I had secretly hoped the day would never come but it did. Consoled my self that there’s a first time for everything and that I’ll get over to it. The hanging is the result of repeated appeals by Mrs C and other family members. It led me to pay good money to have two of my paintings professionally framed.
In ancient times (eons exiled to cold places) the closest I got to hanging my own applications of pigment on paper was a quick “Selo tape” job on an apartment wall. This time there was a consultation on the proportions of the frame, types of coloured archival framing material. The type of glass etc. It was not cheap and took a while.
My discomfort about displaying my painting stems from the
uneasy relationship I have with the whole act of painting. I have mumbled about this in a long ago post. I also feel that hanging my mediocre splatters is an arrogant act of multi layered exhibitionism.

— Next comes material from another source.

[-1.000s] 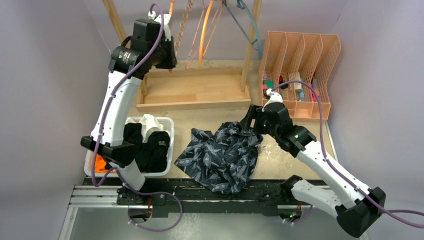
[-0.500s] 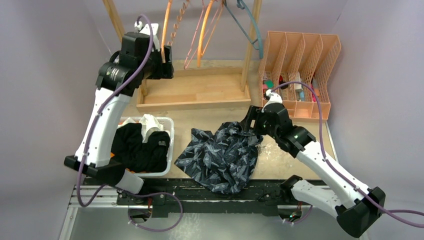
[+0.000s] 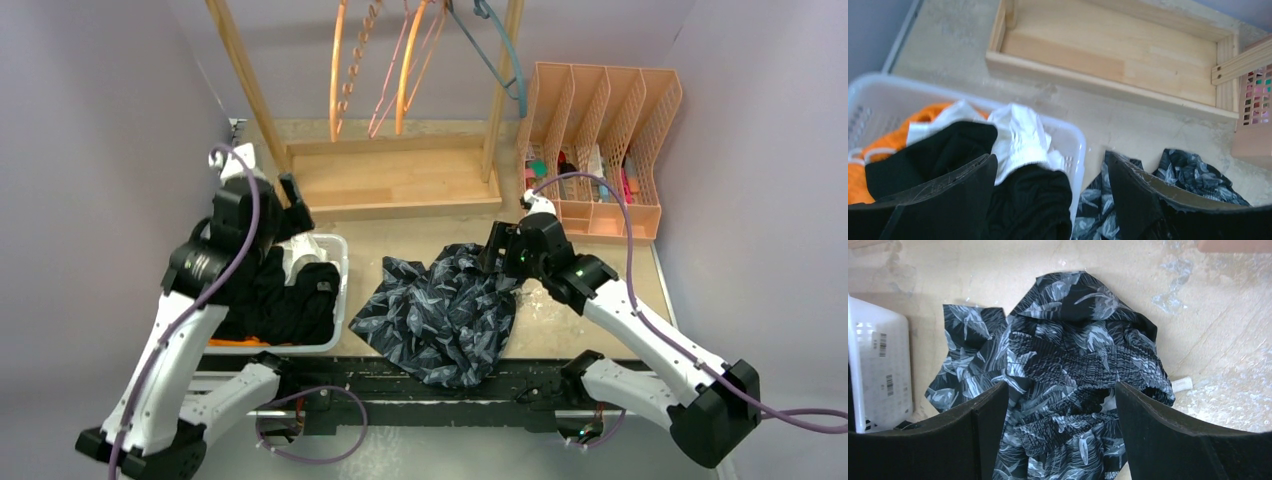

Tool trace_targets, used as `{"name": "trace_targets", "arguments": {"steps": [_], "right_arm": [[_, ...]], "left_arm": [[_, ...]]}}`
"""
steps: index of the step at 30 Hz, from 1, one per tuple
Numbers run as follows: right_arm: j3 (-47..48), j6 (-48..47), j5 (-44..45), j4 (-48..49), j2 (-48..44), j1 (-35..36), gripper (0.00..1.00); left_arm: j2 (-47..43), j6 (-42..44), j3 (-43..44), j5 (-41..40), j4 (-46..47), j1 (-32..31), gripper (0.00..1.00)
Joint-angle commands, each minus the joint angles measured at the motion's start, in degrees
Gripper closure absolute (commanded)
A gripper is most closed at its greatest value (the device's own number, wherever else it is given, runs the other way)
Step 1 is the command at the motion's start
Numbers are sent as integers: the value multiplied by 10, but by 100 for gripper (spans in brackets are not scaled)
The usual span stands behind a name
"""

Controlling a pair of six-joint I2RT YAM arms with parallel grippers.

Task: Remove the shorts from the hanger
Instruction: Place the hanger on the clothes rod, then pick up the shorts at the center of the board.

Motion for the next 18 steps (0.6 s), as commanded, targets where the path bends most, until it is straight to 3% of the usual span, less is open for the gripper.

At the most obvious is an egoist declaration – Behold! I am an Artiste. Praise me with your awe. Hanging one’s stuff on the wall of your own home inevitably forces people to be complementary for the sake of politeness. With it comes the misery of having to “explain” the inexplicable of what the paintings “mean” when I was clueless as anyone else. Thankfully listing “my influences” of tortured Artistes (Van Gogh) has killed the need to cool up arty stories on the fly.
I’m not looking for validation or hand patting about “how talented” I am. I just want to get the pictures out ouf my head. That desire brings up an unsettling question emphasised by the two paintings now occupying my personal space : Why do I feel so compelled to create them ?
Like defecating it forces itself out of me. I can “feel” what they should look like even while waiting for the lights to change (yes I do stop at “colour lights” even when they are red). Granted, the end result is nothing like the flickers in the mind. Only a nameless instinct allows me to stop rubbing more paint on a particular “work”.
The best is to hope for a busy life that gives no time for such things. Faeces, I can rationalise as a consequence of biological processes. Yet the imagery I spew is utterly mysterious to me. The human itch to look for patterns where none exists gives the illusion that I’m looking at some deeper truth just behind a thin veil of iconography. Naturally an very silly new age idea.
Despite all this I took nails. hammer and the expensive frames to the wall. After much pounding, denting furniture (accidentally) and directions from Mrs C, the deed was done. Dinner guests have already made their polite comments. I have grown to accept the fact that wincing inwardly is not worth the misery. It doesn’t matter what is said about them. The images are out of my head. I can feel more on the inner horizon. After all, the lights at both ends of the tunnel are inevitably head lights of on coming trains.
At least there’s some colour on walls (one must be positive in the face of madness and existential mystery). I might even learn to like my own stuff ( call it a type of Stockholm syndrome) Even the great Bukowski once wrote about the satisfaction of standing back and enjoying your own output; its shapes, colours and textures – before flushing.